Represented in the exhibition by a newly commissioned video, the ​Bell of Ouro Preto​, cast in Germany in 1750, is placed in the the bell tower of the chapel Nossa Senhora do Rosário dos Homens Brancos, known as Capela do Padre Faria, in Ouro Preto (MG), Brazil. This bell was the only one to toll on April 21st, 1792, the day of the execution of Tiradentes, main leader of the Inconfidência Mineira, a Brazilian Independence movement against the Portuguese colonial rule. Such action had openly gone against an official order which prohibited any tribute to the appointed enemy of the Portuguese Crown. With the following independence of Brazil and the proclamation of the Republic, the martyr Tiradentes was declared a national hero, and the bell that honoured him became a symbol of the fight for independence, to such an extent that, on another April 21st, it was taken to the country’s new capital, Brasília, where it was hoisted next to the cross that had been used in the very first mass celebrated in Brazil, and rung on the occasion of the inauguration of the new capital. In the exhibition ​Wind​, works created in different times and places will be grouped around the image of the bell, and occasionally bathed in its sound, alluding to the return, either as a tragedy or as a farce, of dark moments, and the need to oppose them with ideas, bodies and chants—be they literal or symbolic.
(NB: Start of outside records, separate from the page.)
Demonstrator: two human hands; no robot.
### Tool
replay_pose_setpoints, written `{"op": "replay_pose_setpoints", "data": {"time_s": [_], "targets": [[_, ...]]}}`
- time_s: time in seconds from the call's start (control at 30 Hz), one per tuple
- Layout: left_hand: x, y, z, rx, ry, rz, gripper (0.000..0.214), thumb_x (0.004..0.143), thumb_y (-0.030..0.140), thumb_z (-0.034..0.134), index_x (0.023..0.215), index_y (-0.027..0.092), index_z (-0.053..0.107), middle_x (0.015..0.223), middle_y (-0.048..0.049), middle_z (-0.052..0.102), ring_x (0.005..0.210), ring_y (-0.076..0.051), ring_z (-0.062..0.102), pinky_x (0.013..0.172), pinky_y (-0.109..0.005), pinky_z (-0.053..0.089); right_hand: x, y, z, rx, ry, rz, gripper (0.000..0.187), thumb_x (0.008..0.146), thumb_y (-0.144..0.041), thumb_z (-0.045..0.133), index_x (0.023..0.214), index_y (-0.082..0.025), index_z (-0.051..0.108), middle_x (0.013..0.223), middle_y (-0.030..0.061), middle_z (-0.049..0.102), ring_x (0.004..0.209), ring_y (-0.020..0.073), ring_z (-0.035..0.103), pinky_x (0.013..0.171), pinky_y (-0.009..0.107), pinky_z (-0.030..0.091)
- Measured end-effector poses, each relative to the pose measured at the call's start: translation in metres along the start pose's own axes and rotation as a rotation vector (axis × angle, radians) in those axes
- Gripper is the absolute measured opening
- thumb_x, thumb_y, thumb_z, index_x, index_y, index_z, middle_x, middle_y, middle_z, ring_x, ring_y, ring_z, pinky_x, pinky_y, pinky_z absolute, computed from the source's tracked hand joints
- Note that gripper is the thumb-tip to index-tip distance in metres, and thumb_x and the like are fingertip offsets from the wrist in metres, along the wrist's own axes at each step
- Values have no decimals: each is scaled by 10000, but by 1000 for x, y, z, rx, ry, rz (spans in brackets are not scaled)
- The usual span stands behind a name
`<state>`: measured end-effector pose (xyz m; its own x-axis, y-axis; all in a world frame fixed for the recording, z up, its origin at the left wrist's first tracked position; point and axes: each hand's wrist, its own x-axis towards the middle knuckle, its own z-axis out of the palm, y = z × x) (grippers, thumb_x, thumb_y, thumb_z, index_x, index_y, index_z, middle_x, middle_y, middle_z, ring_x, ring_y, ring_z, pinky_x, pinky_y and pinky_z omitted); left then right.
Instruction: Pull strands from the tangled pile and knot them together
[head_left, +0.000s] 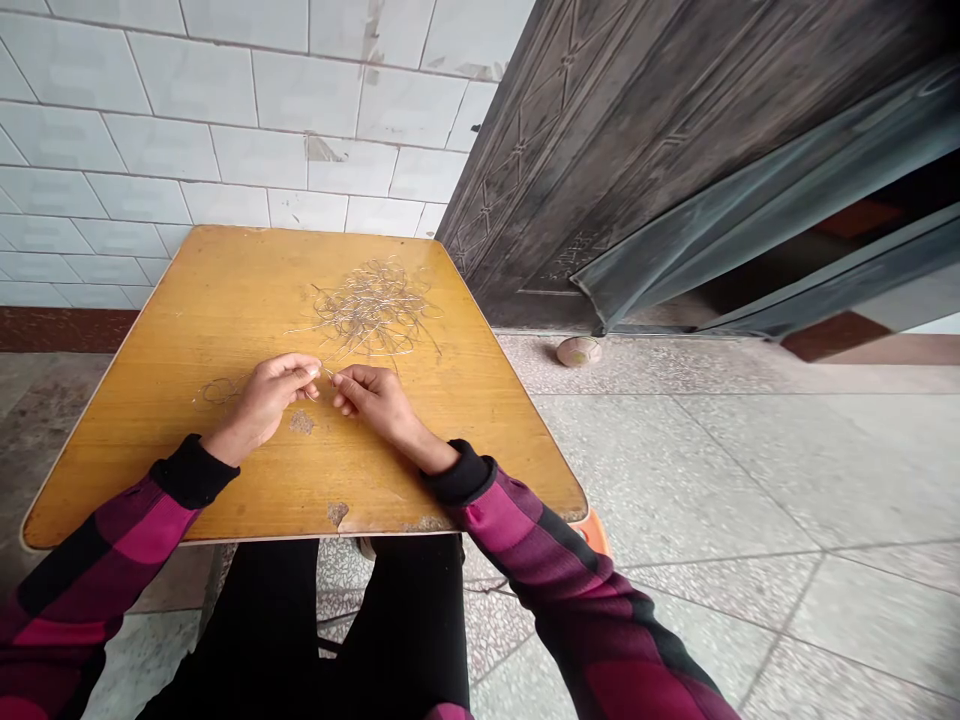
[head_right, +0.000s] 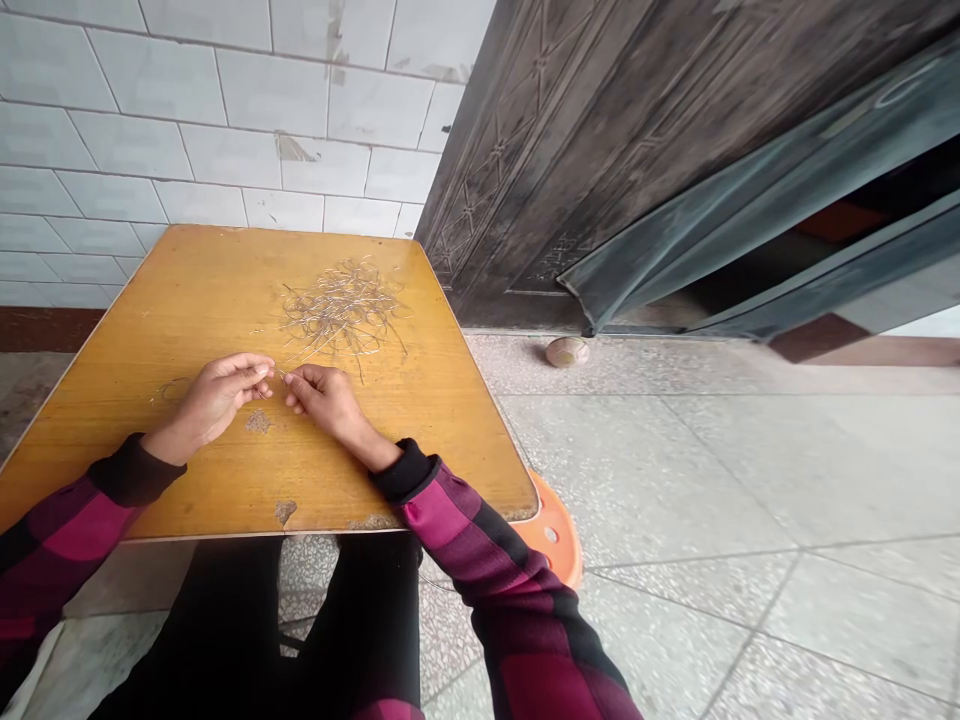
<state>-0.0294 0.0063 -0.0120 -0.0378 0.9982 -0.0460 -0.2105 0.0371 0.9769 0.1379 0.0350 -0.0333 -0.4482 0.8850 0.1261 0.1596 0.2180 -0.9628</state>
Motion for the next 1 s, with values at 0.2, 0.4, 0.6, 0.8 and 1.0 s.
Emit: {"op": "replay_pose_setpoints", "data": {"time_s": [0.2, 0.4, 0.6, 0.8, 1.0], "targets": [[-1, -5, 4, 24, -17, 27, 185, 668, 305, 731, 695, 133, 667, 660, -11, 622, 559, -94, 568, 582, -233, 463, -4, -7, -1, -318, 118, -170, 199, 839, -354, 609, 882, -162, 640, 677, 7, 629, 574, 99, 498, 565, 222, 378], [-1, -10, 5, 51, 0, 38, 186, 652, 295, 740, 686, 130, 661, 651, -10, 625, 532, -96, 587, 552, -230, 467, -5, -5, 2, -309, 103, -194, 107, 824, -227, 567, 846, -156, 644, 650, -8, 609, 562, 90, 487, 567, 218, 370], [-1, -7, 6, 52, 23, 55, 179, 646, 283, 743, 623, 143, 632, 550, 27, 546, 466, -75, 509, 522, -236, 480, 0, 1, 2, 8, 38, -82, 100, 784, -264, 588, 798, -168, 615, 664, -8, 596, 550, 92, 494, 549, 232, 395], [-3, -4, 7, 52, -16, 60, 160, 665, 265, 713, 605, 144, 627, 511, 23, 517, 464, -76, 465, 519, -237, 470, 2, -3, -1, 248, -31, 37, 116, 707, -270, 660, 756, -172, 621, 649, -27, 591, 526, 76, 490, 541, 229, 409], [-2, -4, 4, 106, -71, 72, 157, 695, 282, 692, 628, 146, 650, 510, 12, 526, 477, -92, 486, 521, -242, 453, 1, -4, 0, 276, -37, 39, 121, 709, -262, 656, 764, -165, 609, 663, -28, 586, 534, 68, 488, 552, 225, 413]]}}
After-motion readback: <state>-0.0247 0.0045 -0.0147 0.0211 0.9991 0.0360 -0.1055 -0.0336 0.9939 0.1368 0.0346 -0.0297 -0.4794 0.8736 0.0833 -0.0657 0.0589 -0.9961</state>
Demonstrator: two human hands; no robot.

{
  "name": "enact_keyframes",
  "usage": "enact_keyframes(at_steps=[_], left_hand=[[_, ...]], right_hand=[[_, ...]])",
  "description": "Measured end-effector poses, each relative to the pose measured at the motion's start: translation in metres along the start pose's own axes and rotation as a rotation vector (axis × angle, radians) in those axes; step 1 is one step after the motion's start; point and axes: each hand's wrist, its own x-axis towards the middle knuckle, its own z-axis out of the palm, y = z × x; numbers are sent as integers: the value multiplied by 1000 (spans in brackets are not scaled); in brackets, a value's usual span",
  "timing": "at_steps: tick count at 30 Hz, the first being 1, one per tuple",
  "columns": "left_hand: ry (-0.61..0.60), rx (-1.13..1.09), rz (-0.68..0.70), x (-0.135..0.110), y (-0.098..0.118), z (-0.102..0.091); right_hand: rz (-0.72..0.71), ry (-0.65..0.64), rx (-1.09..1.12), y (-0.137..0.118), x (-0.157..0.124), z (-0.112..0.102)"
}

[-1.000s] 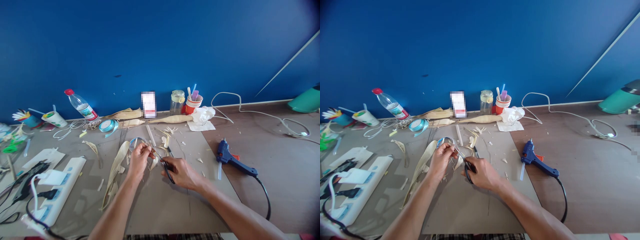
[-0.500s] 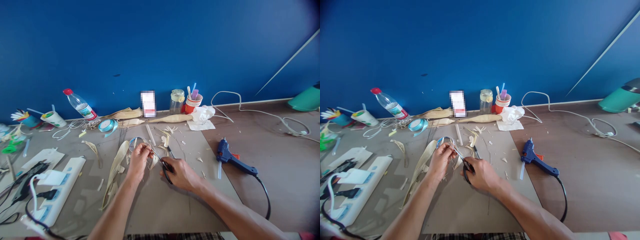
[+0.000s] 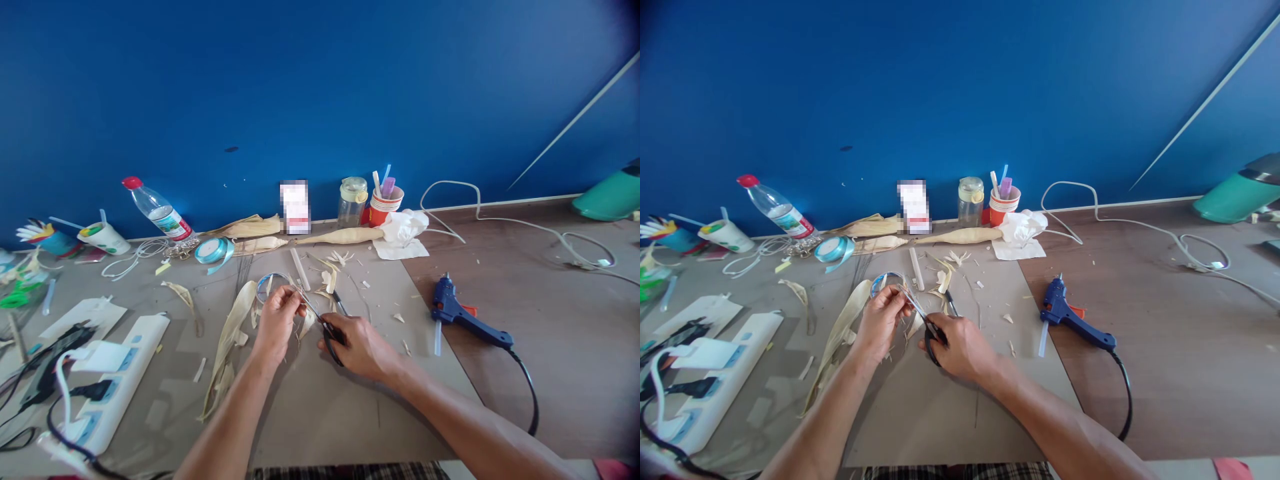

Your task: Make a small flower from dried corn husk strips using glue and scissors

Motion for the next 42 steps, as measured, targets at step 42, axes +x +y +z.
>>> enact_keyframes(at_steps=[42], left_hand=[[-29, 31, 8, 1, 3, -2]], right_hand=[[-8, 13, 25, 0, 0, -2]])
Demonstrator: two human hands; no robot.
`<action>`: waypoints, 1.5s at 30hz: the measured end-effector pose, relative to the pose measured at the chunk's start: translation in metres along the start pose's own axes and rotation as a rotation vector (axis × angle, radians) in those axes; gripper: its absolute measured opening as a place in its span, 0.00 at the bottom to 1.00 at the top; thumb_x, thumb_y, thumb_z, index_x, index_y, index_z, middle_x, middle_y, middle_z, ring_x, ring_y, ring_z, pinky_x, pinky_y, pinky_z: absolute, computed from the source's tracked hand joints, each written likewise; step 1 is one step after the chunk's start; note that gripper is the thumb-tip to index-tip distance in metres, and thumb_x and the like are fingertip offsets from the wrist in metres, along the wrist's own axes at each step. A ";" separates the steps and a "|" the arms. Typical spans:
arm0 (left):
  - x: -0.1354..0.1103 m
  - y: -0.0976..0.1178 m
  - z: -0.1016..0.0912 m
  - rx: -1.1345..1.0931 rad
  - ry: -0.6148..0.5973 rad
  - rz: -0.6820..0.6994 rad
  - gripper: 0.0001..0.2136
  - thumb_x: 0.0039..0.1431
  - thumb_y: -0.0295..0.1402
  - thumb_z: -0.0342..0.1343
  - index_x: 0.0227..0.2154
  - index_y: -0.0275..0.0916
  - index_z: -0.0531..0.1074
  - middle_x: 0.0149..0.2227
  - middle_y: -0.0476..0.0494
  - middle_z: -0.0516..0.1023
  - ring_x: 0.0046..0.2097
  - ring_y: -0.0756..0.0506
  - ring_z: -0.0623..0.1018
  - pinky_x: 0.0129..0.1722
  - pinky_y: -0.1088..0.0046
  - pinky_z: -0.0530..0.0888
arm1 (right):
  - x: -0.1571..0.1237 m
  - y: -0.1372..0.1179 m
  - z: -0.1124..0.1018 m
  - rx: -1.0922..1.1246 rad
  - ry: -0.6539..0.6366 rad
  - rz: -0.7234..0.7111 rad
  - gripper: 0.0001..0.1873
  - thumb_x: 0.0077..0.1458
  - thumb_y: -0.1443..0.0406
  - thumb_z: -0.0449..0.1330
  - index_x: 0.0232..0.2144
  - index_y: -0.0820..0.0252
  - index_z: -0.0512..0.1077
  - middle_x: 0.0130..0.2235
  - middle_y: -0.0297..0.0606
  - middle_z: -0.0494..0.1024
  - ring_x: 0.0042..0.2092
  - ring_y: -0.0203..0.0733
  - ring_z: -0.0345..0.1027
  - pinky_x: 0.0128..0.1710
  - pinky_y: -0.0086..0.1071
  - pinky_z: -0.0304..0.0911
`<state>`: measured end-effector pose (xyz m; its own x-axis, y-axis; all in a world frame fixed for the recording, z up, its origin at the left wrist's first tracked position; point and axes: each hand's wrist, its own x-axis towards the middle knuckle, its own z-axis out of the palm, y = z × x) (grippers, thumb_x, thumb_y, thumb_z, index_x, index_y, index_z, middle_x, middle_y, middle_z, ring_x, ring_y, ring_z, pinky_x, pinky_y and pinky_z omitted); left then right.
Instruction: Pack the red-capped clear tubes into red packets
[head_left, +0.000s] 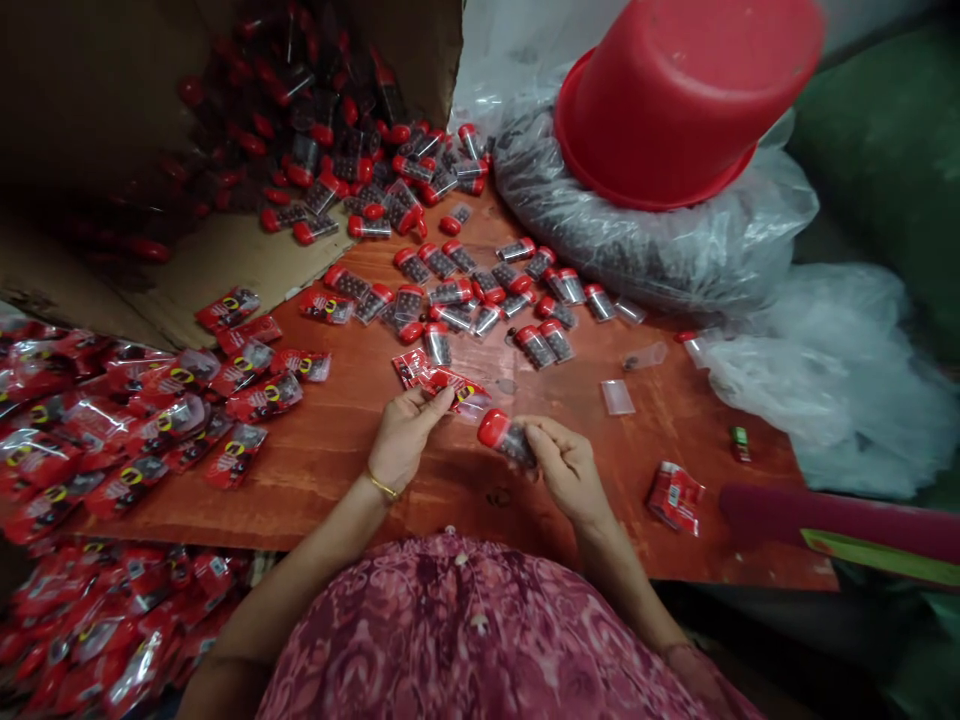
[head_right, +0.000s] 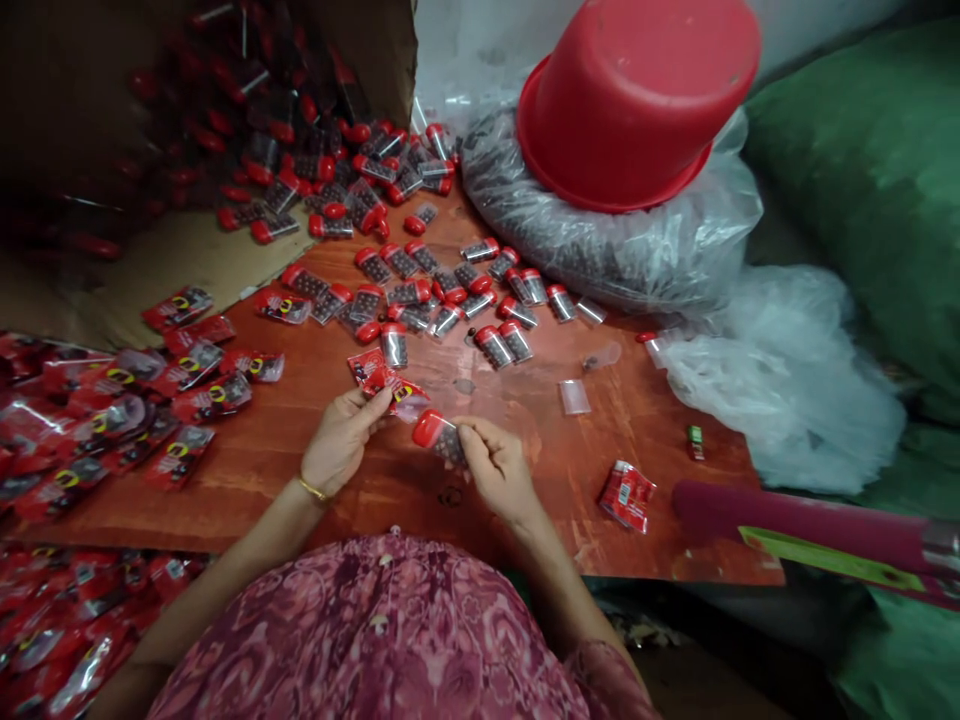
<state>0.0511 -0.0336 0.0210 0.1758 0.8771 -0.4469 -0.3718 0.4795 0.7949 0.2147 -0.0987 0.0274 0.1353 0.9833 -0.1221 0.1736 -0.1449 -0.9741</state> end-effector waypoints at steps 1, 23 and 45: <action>0.000 0.000 -0.001 0.039 -0.011 0.040 0.14 0.38 0.40 0.65 0.25 0.35 0.75 0.26 0.49 0.77 0.30 0.52 0.73 0.34 0.76 0.68 | 0.002 -0.003 0.001 0.012 -0.033 0.035 0.19 0.52 0.52 0.53 0.29 0.62 0.74 0.15 0.30 0.68 0.14 0.31 0.56 0.13 0.24 0.51; -0.001 -0.018 0.016 -0.276 0.027 -0.021 0.15 0.33 0.30 0.69 0.28 0.35 0.73 0.27 0.51 0.78 0.29 0.54 0.75 0.35 0.78 0.70 | 0.011 0.017 0.037 -0.130 0.215 -0.182 0.12 0.59 0.60 0.49 0.37 0.60 0.69 0.30 0.35 0.73 0.29 0.34 0.66 0.29 0.28 0.63; 0.009 -0.020 0.017 -0.283 -0.047 -0.045 0.15 0.39 0.40 0.65 0.23 0.33 0.72 0.20 0.51 0.70 0.22 0.55 0.68 0.25 0.79 0.64 | 0.022 0.034 0.063 -0.034 0.254 -0.222 0.09 0.59 0.60 0.49 0.38 0.58 0.64 0.29 0.33 0.69 0.26 0.34 0.64 0.24 0.28 0.62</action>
<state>0.0756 -0.0354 0.0082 0.2378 0.8584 -0.4545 -0.6008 0.4977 0.6256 0.1620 -0.0753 -0.0205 0.3287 0.9327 0.1482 0.2583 0.0621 -0.9641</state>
In its first appearance as part of the 34th Bienal, recordings of some ​Tikmũ’ũn ritual chants ​will be incorporated into the exhibition to serve as a poetic counterpoint and symbolic catalyst for a set of works that have among their triggers a reflection on memory. The Tikmũ’ũn, or Maxakali, are an Indigenous people from a region between the current Brazilian states of Minas Gerais, Bahia and Espírito Santo. After numerous episodes of violence and abuse, recurrent since colonial times, the Tikmũ’ũn population was close to being exterminated in the 1940s. Forced to abandon their ancestral lands to survive, they are today divided in ​aldeias​ (Indigenous villages) settled along the Vale do Mucuri (Mucuri Valley), in Minas Gerais. The Tikmũ’ũn chants organize life in the villages, involving their rich cosmology—constituting virtually an index of all the elements that are present in their lives, such as plants, animals, places and objects. Most of these chants are performed collectively, and are often intended for healing. Among the Tikmũ’ũn, the act of singing becomes an integral part of life, as it is through the chanting that they preserve their memories and the community is formed.